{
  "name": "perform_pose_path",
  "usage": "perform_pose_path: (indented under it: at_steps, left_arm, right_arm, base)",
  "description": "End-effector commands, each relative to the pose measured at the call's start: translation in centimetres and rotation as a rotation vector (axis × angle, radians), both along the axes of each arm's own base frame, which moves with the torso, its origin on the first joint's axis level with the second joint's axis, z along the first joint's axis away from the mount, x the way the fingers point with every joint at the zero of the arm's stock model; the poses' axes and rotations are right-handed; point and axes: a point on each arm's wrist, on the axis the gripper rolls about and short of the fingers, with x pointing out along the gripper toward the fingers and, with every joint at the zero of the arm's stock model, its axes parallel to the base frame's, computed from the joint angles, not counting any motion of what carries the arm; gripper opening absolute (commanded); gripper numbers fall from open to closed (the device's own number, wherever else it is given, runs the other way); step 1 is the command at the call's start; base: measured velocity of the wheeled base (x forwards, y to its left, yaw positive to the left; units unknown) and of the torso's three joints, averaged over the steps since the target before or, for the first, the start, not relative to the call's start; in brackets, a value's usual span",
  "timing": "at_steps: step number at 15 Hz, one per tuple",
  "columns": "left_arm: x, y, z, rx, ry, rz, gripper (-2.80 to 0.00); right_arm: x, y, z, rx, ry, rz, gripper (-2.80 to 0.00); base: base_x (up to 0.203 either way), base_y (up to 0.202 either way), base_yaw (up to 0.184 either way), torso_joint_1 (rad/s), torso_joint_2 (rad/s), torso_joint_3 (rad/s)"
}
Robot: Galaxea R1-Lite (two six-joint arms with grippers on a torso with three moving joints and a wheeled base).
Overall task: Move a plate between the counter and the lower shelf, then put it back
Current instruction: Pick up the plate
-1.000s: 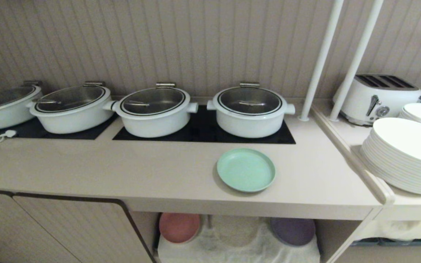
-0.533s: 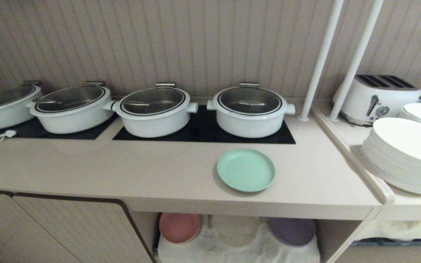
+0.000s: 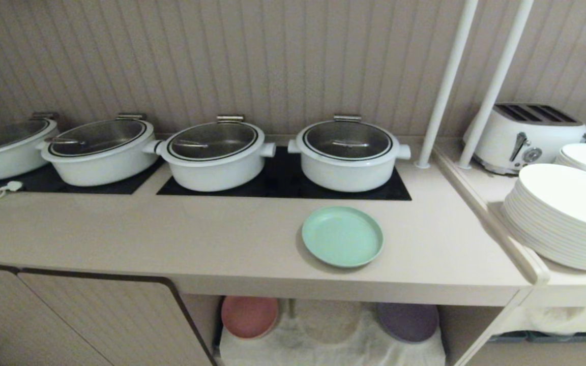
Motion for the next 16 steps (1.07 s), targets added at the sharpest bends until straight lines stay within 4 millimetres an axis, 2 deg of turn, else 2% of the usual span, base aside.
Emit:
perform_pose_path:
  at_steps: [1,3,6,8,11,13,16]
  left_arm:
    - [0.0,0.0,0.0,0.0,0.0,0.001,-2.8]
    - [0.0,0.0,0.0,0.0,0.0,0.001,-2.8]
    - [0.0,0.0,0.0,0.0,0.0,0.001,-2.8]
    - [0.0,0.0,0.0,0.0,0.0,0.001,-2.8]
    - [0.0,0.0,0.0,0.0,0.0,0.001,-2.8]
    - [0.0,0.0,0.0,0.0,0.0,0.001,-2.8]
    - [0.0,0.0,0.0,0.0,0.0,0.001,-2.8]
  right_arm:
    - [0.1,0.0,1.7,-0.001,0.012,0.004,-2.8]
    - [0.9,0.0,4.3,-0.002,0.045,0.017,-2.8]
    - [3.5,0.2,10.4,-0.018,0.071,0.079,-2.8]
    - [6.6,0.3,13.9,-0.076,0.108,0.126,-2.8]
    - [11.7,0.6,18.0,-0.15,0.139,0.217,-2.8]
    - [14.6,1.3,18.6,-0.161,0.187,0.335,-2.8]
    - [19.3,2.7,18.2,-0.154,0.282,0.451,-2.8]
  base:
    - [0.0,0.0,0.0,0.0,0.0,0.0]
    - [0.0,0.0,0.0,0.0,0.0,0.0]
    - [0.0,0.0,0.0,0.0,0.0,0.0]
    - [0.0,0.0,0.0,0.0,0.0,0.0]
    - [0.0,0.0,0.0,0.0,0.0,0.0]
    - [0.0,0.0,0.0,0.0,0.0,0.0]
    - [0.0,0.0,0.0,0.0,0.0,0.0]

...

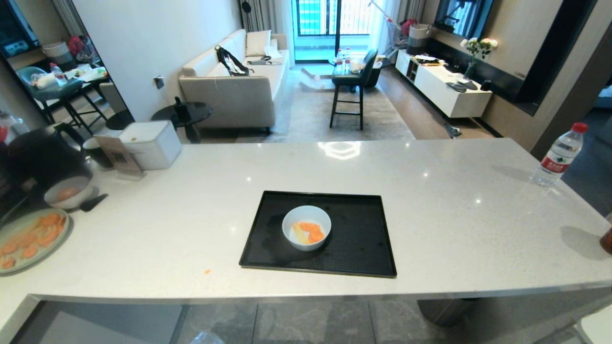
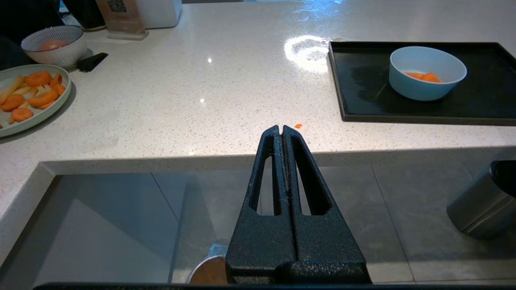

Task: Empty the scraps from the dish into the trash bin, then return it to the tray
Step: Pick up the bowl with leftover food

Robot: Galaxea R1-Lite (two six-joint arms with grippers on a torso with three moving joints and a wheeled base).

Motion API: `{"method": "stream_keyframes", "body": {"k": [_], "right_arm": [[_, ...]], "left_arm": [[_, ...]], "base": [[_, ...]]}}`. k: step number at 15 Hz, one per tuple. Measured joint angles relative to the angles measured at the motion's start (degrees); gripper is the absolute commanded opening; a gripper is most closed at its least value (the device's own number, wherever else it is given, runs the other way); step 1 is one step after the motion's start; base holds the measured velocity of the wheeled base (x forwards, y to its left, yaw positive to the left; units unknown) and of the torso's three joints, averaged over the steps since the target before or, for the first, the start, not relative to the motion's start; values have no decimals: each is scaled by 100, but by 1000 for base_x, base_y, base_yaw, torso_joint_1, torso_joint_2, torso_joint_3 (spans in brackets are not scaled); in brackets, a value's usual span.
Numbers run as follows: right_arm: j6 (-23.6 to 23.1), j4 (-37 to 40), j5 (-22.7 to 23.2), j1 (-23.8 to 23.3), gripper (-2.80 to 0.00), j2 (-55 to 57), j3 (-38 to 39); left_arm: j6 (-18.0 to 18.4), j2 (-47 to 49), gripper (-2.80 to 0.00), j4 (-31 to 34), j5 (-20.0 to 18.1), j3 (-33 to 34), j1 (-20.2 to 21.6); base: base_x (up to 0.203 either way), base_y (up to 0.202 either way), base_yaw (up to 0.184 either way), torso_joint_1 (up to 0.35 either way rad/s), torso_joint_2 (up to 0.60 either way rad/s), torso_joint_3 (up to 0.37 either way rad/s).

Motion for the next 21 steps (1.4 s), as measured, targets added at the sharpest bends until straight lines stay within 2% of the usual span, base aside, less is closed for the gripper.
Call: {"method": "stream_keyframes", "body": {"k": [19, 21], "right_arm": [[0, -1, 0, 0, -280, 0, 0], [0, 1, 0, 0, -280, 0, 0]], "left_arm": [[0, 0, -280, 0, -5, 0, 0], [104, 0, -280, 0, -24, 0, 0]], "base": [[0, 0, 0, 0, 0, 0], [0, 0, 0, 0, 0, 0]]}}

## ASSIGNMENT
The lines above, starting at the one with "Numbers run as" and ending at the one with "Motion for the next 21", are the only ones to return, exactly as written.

## EXERCISE SOLUTION
Numbers run as follows: right_arm: j6 (-23.6 to 23.1), j4 (-37 to 40), j5 (-22.7 to 23.2), j1 (-23.8 to 23.3), gripper (-2.80 to 0.00), j2 (-55 to 57), j3 (-38 to 39); left_arm: j6 (-18.0 to 18.4), j2 (-47 to 49), gripper (-2.80 to 0.00), j4 (-31 to 34), j5 (-20.0 to 18.1), j3 (-33 to 34), j1 (-20.2 to 21.6); base: base_x (up to 0.203 either way), base_y (up to 0.202 either way), base_yaw (up to 0.184 either way), torso_joint_1 (up to 0.35 either way rad/s), torso_joint_2 (up to 0.60 either way rad/s), torso_joint_3 (up to 0.37 either way rad/s).

Motion for the next 21 steps (1.4 s), as measured, targets added at the sharpest bends until straight lines stay within 2% of the usual span, base aside, less is closed for the gripper.

The output for this exercise is complete.